Tensioni fra Russia e Corea del Sud: sfiorata una battaglia aerea

Di Marco Cerniglia – Secondo quanto comunicato da un portavoce del dipartimento della Difesa di Seoul, un aereo radar russo A-50, fiancheggiato da un paio di bombardieri Tu-95, avrebbe superato i confini dello spazio aereo della Corea del Sud, entrando in quella zona dove è necessaria l’identificazione dei velivoli. Tuttavia, questa non sarebbe avvenuta, portando quindi due caccia F-16 coreani a decollare fino alla zona e sparare dei colpi di avvertimento. Secondo Seoul, questo sconfinamento sarebbe avvenuto poi una seconda volta, costringendo gli aerei coreani a intervenire di nuovo.

A fianco dei tre aerei russi sarebbero stati presenti anche due bombardieri cinesi H-6K, secondo la ricostruzione del ministero della Difesa coreano. Laddove però questa sarebbe la prima volta che un aereo militare russo sconfina negli spazi aerei appartenenti alla Corea del Sud, gli aerei cinesi sarebbero già altre volte stati oltre il confine di identificazione. Da Seoul sarebbe partita una protesta formale verso Russia e Cina, con l’aggiunta precisazione secondo cui un nuovo episodio del genere porterebbe “risposte più efficaci”.

Un aereo radar

La ricostruzione dell’evento, dal lato della Russia, è ben diversa: secondo il ministero della Difesa, infatti, lo spazio sorvolato dagli aerei russi sarebbe stato uno spazio neutrale; un parere, questo, confermato anche dalla Cina, che accusa anzi i caccia coreani di aver interrotto a più riprese operazioni degli aerei cinesi nell’area, in quanto la zona di identificazione non sarebbe da considerarsi effettivamente come spazio aereo di pertinenza della Corea del Sud. In questo caso, anche la Russia avrebbe accusato Seoul di aver messo in pericolo con manovre pericolose i propri velivoli.

La zona sopra cui sarebbe avvenuto questo contrasto, il gruppo di isole noto con il nome di Dokdo, o rocce di Liancourt, è tra l’altro al centro di un contenzioso tra Giappone e Corea del Sud. Tokyo, infatti, rivendica le isole come proprie, e dà loro il nome Takeshima. Infatti, al passaggio sopra le isole, anche dal Giappone sarebbero partiti dei jet per intercettare la squadriglia russo-cinese, e anche dal governo di Tokyo dovrebbe partire una protesta formale contro Cina e Russia.

In un altro comunicato associato alla manovra, la Russia avrebbe peraltro annunciato il successo di questo spostamento militare congiunto con la Cina, come parte di una partnership totale sempre più forte e coordinata, anche militarmente.

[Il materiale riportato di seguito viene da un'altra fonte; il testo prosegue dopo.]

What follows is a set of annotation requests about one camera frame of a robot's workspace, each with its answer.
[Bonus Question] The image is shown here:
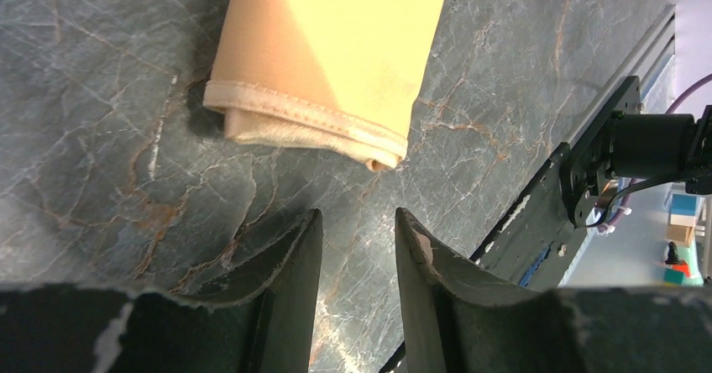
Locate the peach satin napkin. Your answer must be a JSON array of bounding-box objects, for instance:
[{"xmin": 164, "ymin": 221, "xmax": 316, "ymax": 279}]
[{"xmin": 202, "ymin": 0, "xmax": 444, "ymax": 171}]

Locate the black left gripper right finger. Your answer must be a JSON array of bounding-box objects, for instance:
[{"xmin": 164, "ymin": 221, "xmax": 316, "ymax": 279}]
[{"xmin": 395, "ymin": 208, "xmax": 711, "ymax": 372}]

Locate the aluminium frame rail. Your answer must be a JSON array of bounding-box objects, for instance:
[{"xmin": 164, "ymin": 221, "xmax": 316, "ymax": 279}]
[{"xmin": 563, "ymin": 4, "xmax": 676, "ymax": 144}]

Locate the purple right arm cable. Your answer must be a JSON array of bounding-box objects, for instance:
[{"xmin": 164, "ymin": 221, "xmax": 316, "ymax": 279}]
[{"xmin": 598, "ymin": 72, "xmax": 712, "ymax": 235}]

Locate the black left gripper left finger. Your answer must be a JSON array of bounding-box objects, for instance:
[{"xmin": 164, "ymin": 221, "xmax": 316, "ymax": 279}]
[{"xmin": 1, "ymin": 209, "xmax": 322, "ymax": 372}]

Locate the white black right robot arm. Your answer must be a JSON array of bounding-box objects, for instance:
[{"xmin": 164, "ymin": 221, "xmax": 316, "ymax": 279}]
[{"xmin": 560, "ymin": 107, "xmax": 711, "ymax": 228}]

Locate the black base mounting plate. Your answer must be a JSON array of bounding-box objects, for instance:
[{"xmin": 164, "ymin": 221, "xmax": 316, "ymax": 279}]
[{"xmin": 385, "ymin": 76, "xmax": 640, "ymax": 372}]

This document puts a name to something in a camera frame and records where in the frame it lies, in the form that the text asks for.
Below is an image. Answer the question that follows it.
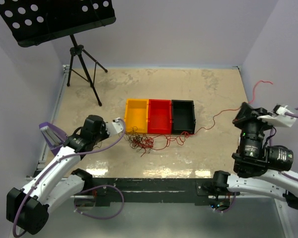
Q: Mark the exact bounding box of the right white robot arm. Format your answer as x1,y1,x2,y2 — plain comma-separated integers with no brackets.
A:
210,102,298,210

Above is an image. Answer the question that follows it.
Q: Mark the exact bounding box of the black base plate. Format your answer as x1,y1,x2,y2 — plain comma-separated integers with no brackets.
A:
79,178,233,206

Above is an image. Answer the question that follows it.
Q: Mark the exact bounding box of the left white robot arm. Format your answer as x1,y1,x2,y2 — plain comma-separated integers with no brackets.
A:
6,115,124,238

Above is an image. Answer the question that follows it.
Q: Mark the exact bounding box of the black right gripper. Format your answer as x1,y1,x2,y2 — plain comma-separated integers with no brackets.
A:
229,101,275,161

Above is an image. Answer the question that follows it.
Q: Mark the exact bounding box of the yellow plastic bin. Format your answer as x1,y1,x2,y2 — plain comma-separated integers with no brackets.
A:
124,98,149,134

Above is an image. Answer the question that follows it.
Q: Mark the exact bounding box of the black perforated music stand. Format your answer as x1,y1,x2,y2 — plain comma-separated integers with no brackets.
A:
0,0,117,107

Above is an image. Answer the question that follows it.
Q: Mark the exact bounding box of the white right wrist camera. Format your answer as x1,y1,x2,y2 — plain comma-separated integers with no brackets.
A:
257,104,297,127

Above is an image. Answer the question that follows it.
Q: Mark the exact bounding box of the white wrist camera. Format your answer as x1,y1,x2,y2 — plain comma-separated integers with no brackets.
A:
257,104,297,127
105,118,126,137

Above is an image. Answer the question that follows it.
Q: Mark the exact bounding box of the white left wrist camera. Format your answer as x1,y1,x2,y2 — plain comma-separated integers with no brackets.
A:
105,118,126,137

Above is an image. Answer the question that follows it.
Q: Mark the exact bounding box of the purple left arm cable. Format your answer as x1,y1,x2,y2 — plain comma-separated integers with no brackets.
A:
11,118,127,237

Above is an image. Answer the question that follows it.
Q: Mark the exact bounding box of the black plastic bin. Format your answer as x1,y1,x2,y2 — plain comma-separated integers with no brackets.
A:
171,100,196,135

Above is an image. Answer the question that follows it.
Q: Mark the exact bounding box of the red plastic bin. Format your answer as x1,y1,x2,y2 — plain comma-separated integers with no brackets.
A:
148,99,172,134

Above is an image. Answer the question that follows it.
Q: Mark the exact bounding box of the red wire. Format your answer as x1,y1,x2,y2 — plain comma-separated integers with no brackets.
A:
134,79,274,157

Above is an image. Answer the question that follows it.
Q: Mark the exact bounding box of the purple plastic holder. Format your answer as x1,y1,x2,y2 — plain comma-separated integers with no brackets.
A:
39,122,68,156

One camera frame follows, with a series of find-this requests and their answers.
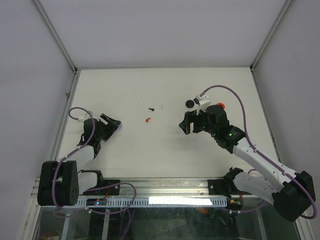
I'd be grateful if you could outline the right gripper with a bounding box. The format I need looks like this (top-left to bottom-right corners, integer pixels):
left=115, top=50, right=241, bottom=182
left=178, top=104, right=218, bottom=136

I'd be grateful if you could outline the right aluminium frame post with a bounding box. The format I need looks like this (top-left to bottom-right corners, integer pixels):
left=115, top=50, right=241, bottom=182
left=249, top=0, right=295, bottom=72

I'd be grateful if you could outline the slotted cable duct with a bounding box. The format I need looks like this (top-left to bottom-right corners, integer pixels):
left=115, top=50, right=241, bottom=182
left=64, top=196, right=228, bottom=209

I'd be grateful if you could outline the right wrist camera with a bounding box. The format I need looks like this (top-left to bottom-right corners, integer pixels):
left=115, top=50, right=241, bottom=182
left=193, top=94, right=211, bottom=115

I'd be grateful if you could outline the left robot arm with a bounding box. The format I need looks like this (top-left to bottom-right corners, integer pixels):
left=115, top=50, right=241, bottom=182
left=37, top=113, right=122, bottom=207

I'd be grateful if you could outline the black earbud charging case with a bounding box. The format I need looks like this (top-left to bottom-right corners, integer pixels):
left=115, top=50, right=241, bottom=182
left=185, top=99, right=195, bottom=108

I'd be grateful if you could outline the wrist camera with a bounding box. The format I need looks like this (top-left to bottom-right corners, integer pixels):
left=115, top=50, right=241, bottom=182
left=193, top=94, right=211, bottom=115
left=77, top=111, right=94, bottom=122

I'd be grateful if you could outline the left aluminium frame post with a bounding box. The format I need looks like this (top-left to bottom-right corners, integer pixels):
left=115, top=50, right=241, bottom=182
left=31, top=0, right=78, bottom=73

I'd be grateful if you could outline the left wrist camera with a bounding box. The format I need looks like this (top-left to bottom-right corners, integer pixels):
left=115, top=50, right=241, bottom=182
left=77, top=111, right=94, bottom=122

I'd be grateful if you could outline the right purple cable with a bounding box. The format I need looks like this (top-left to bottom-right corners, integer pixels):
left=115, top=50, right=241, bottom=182
left=203, top=85, right=316, bottom=220

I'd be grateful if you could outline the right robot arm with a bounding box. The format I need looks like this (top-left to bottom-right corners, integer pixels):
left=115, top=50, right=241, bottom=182
left=179, top=105, right=317, bottom=222

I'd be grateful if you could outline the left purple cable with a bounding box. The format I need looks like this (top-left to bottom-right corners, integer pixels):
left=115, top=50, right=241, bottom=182
left=52, top=106, right=97, bottom=208

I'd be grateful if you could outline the aluminium frame post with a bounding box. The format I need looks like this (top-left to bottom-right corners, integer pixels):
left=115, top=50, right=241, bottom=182
left=31, top=0, right=78, bottom=73
left=249, top=0, right=295, bottom=72

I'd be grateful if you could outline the purple cable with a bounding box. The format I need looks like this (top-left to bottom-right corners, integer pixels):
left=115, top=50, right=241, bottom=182
left=203, top=85, right=316, bottom=220
left=52, top=106, right=97, bottom=208

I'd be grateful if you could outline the aluminium mounting rail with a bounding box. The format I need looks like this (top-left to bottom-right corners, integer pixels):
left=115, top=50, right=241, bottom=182
left=31, top=176, right=301, bottom=198

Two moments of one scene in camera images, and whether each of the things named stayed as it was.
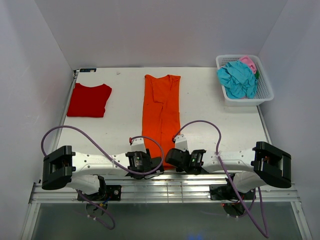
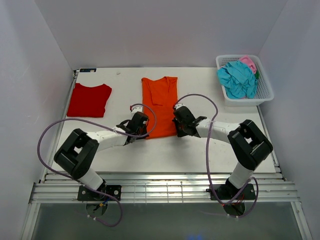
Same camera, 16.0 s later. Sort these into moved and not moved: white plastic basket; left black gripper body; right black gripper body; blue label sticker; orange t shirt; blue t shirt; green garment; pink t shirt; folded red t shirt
Moved: left black gripper body; right black gripper body; orange t shirt
Not moved: green garment; pink t shirt; folded red t shirt; blue t shirt; blue label sticker; white plastic basket
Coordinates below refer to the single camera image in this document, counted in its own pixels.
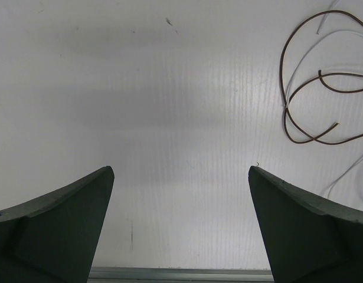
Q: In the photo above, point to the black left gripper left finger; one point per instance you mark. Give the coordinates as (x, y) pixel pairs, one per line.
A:
(53, 238)

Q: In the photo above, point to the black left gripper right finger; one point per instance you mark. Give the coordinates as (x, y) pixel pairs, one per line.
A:
(307, 237)

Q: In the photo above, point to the aluminium mounting rail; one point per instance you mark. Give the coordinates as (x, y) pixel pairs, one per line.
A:
(116, 274)

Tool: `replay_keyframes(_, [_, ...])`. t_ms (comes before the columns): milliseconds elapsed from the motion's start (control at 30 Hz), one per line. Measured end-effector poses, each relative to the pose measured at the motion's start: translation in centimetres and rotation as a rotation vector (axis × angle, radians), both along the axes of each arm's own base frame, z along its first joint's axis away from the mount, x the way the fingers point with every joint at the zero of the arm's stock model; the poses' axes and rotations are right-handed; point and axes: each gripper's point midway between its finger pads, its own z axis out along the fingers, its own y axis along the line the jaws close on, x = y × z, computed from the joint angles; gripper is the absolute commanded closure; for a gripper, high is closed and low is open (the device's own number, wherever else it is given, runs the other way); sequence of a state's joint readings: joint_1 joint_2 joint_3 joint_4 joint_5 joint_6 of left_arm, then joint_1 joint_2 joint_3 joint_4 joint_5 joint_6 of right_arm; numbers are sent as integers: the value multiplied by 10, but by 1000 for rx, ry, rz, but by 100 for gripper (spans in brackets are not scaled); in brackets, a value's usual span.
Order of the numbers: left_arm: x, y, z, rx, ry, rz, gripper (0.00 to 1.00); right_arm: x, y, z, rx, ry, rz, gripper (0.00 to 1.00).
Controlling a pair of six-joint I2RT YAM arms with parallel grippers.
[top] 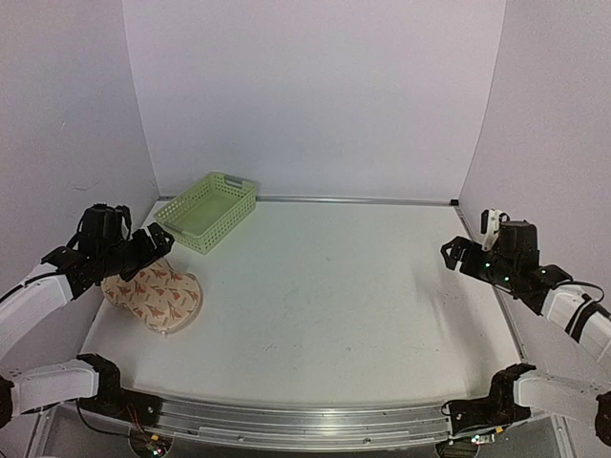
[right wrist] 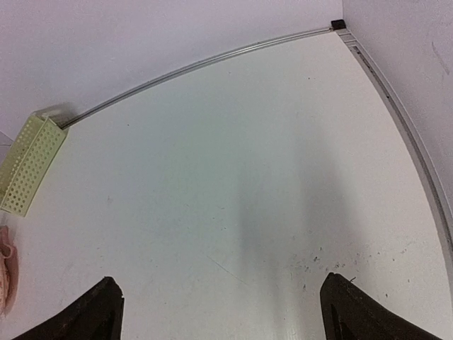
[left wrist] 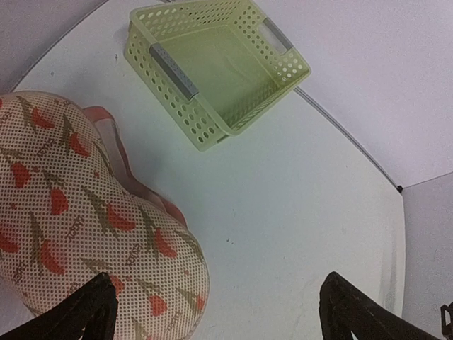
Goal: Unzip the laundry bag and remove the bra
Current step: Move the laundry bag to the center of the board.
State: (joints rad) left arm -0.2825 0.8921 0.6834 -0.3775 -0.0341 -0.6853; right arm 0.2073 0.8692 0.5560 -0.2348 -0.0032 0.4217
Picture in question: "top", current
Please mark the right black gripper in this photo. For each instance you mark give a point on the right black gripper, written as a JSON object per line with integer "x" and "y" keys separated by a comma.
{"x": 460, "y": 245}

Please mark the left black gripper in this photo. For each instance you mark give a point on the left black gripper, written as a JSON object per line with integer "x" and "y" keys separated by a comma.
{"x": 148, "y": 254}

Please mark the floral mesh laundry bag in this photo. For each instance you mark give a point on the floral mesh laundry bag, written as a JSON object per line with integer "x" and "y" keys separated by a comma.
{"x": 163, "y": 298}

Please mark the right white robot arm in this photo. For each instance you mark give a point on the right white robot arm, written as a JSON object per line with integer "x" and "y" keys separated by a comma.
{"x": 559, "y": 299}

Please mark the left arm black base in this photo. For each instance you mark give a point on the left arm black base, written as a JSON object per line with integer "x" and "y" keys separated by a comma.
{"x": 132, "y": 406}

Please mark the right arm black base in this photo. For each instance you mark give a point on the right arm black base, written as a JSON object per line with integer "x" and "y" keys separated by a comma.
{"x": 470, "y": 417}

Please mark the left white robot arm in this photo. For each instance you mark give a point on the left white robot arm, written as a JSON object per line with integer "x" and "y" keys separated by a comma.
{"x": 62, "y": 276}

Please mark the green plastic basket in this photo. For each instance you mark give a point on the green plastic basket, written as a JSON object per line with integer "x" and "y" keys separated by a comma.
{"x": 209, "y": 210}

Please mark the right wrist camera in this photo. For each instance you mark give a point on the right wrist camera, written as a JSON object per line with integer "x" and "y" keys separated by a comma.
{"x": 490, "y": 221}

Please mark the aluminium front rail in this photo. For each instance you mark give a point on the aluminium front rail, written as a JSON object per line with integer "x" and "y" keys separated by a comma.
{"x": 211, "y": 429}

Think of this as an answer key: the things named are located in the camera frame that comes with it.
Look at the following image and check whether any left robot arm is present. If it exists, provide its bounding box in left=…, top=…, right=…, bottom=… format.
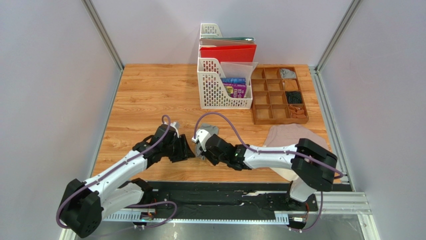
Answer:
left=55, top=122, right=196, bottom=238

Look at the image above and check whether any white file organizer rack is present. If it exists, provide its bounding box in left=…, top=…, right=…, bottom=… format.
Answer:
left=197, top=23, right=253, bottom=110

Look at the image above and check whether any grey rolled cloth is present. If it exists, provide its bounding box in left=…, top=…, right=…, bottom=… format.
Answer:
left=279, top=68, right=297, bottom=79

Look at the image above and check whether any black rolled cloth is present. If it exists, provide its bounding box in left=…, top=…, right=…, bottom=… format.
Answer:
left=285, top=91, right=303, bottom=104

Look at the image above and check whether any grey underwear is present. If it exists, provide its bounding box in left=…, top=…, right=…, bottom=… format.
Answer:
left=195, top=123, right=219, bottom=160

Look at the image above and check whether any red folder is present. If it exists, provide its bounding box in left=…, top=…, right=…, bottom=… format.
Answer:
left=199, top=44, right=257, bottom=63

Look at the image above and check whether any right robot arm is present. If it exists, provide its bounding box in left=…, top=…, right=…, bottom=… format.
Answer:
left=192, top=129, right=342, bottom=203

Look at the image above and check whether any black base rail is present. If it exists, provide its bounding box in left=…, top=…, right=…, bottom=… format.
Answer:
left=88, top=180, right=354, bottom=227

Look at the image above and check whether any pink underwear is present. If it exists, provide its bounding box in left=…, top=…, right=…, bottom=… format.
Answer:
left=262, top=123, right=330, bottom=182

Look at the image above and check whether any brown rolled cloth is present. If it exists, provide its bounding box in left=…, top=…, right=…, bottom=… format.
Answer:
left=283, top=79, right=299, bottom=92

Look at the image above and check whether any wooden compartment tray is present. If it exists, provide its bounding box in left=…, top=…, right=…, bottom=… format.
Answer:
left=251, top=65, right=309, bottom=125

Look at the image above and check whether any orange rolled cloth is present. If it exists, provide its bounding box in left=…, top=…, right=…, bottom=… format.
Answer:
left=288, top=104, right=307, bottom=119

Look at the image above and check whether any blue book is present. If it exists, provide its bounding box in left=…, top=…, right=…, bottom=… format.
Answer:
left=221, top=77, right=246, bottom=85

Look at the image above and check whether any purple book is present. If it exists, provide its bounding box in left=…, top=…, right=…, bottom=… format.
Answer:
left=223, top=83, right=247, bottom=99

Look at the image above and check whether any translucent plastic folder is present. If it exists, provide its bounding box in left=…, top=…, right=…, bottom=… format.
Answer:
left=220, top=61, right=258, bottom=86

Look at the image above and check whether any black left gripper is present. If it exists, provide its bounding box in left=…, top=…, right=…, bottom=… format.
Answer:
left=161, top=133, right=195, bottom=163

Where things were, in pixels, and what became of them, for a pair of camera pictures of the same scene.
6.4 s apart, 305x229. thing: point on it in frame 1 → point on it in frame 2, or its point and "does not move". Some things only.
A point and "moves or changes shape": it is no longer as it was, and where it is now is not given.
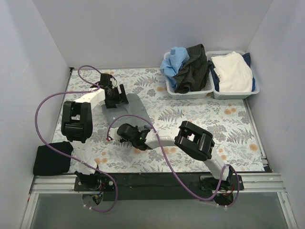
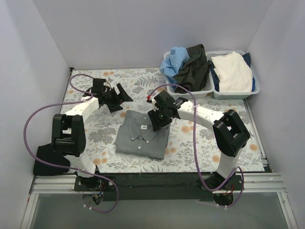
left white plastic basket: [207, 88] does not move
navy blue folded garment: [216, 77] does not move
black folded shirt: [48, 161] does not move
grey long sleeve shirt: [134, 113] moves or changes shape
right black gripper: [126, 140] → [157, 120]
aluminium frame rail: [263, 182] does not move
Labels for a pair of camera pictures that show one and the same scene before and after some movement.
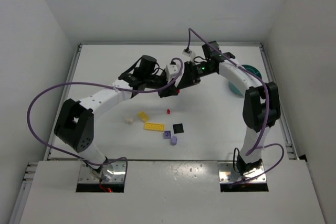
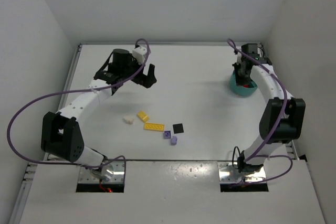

Questo potrebbe spaventare parecchio gli osservatori occidentali, ma soprattutto potrebbe creare molti problemi a Giappone e Corea del Sud, che si ritrovano nella scomoda posizione di essere contrapposti a questa alleanza per motivi storici e politici di varia natura; Seoul, in particolare, soffrirebbe molto la vicinanza di Pyongyang in caso di rafforzamento dell’unione, in quanto la Corea del Nord guarda molto a Russia e Cina come alleati. Una nuova situazione da tenere sotto controllo per gli equilibri mondiali di potere.